北欧の地で星になる

北欧の地で星になる

臼井 文彦(天文学専攻 特任研究員)

図1

図1:命名式で渡された「星になった」ことを伝える用紙。命名式とはいえ,件数は100名以上なので,矢継ぎ早に名前がよばれて,この赤い紙片がばらまかれる状態だった。この時点では正式な承認手続きが済んでなくて,具体的にどの小惑星に命名されたのかはわからなかったが,後日, (24984) 1998KQ42という番号の小惑星に私の名前「Usui(臼井)」がつけられた(なお,この天体は肉眼で見えるほど明るくはない)。

図2

図2:国際会議終了後にヘルシンキの繁華街に繰り出した。ヘルシンキのメインストリートの1つ,ポポヨイスエスプラナーディ通りで見上げると,すばらしい青空,そして目を開けられないほどのまばゆい太陽。時刻は18時を過ぎているが,夜はまだまだ来ないのであった。

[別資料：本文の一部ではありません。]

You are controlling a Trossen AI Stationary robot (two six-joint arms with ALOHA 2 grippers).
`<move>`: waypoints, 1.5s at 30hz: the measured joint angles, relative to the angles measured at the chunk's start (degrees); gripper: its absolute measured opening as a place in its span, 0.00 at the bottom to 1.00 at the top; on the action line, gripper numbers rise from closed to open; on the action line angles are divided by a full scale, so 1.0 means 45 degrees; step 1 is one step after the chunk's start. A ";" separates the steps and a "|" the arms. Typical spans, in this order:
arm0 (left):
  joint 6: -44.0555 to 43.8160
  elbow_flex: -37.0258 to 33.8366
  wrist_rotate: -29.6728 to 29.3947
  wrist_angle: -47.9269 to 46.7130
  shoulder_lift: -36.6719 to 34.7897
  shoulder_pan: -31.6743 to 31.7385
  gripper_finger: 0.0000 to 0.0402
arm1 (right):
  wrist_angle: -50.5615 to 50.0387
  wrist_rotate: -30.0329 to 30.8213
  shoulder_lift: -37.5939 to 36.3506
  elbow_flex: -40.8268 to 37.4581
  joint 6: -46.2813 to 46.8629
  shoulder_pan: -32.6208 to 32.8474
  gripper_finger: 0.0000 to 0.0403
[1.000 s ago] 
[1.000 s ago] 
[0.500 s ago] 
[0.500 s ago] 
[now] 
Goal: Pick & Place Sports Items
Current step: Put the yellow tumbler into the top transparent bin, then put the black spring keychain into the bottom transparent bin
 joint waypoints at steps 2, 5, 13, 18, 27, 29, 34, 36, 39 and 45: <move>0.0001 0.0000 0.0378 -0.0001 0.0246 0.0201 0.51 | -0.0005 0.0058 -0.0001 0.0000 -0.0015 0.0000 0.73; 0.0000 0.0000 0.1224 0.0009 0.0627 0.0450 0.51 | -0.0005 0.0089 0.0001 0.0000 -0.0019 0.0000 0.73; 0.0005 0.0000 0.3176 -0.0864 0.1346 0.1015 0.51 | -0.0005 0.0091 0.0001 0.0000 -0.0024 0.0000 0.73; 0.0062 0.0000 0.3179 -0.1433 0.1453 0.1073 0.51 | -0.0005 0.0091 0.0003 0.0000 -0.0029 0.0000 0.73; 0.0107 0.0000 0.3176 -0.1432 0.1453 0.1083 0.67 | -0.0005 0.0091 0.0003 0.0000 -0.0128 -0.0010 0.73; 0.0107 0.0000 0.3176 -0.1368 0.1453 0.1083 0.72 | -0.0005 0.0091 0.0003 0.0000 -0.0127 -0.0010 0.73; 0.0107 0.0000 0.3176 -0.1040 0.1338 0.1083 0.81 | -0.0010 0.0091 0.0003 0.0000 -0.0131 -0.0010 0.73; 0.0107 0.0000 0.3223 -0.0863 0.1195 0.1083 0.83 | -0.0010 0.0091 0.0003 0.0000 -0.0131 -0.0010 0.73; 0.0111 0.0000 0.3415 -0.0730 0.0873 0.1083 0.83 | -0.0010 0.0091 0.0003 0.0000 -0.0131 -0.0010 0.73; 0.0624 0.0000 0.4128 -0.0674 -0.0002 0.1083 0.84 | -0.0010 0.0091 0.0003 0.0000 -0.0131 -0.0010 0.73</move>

「さむいー!」2014年6月末,私はフィンランドの首都ヘルシンキに降り立った。フィンランドの夏は過ごしやすいはずなのに,鉛色の雲が垂れ込め,日中でも気温は10℃前後,厚手のコートが欲しくなる。事前情報で北極からの風で天候が荒れていると聞いてはいたが,それにしても寒すぎる。

この寒いヘルシンキにやってきたのは,国際会議「小惑星・彗星・流星2014」(Asteroids, Comets, Meteors 2014)に参加するためである。これは,その名の通り太陽系小天体を研究対象とした国際会議で,2012年の新潟に続き今回で12回目,44カ国から500名が参加する世界最大規模のものだ。太陽系の起源や進化,そして生命の誕生にもつながる分野で,どんよりとした空とは裏腹に,会議は連日刺激的で白熱していた。

会期の中日の晩餐会でのこと。前衛的すぎる長大なピアノ演奏の余興にうんざりしつつワイングラスを傾けていたところ(あのワインはカリフォルニア産だったような…),小惑星への命名式が始まった。国際会議開催に合わせて,関連分野の研究者や貢献のある人物などの名前を命名する恒例のイベントなのだが,今回,なんと,その中に私の名前も含まれていたのである!(脚注,図1)

2014年9月現在,命名されている小惑星は18836個にのぼる。それでも,今までに発見された数の3%にも満たない…それほど小惑星は数が多いのだ。命名には,国際天文学連合のルールに従って,人名,地名,団体名,専門用語,神話・物語・映画にまつわるものなど,さまざまな名前がつけられている。初めて日本人の名前がつけられた小惑星は,東京大学東京天文台(当時)台長の広瀬秀雄先生にちなんで1956年に命名された(1612) Hiroseである(天体の発見は1950年ドイツ人天文学者による)。また,歴代の理学部長では,小平邦彦先生,佐藤勝彦先生,岡村定矩先生のお名前が,それぞれ(6964) Kunihiko,(7965) Katsuhiko,(7205) Sadanori として命名されている。今では日本人の名前の小惑星は1200個にもなり,歴史上の人物や現役の研究者も多く含まれる。今回,私はその仲間入りをして「星になった」ということになる。偉人たちに混ざって若輩者の自分の名前が並ぶのは,こそばゆいものではあるが,とても光栄に思う。

さて,5日間におよんだ国際会議は,次回2017年の開催地が南米・ウルグアイであることが宣言されて閉幕した。寒く曇りがちだったヘルシンキの天気はようやく回復し,気温は20℃を越えて快適な夏がやってきた(図2)。この街は美しく,すっかり気に入ったが,それ以上に思い出の地になった。小惑星の名前を胸に,再訪を誓った北欧の旅であった。

その後,この夏のヘルシンキは一転して連日の猛暑に見舞われたとのことである…。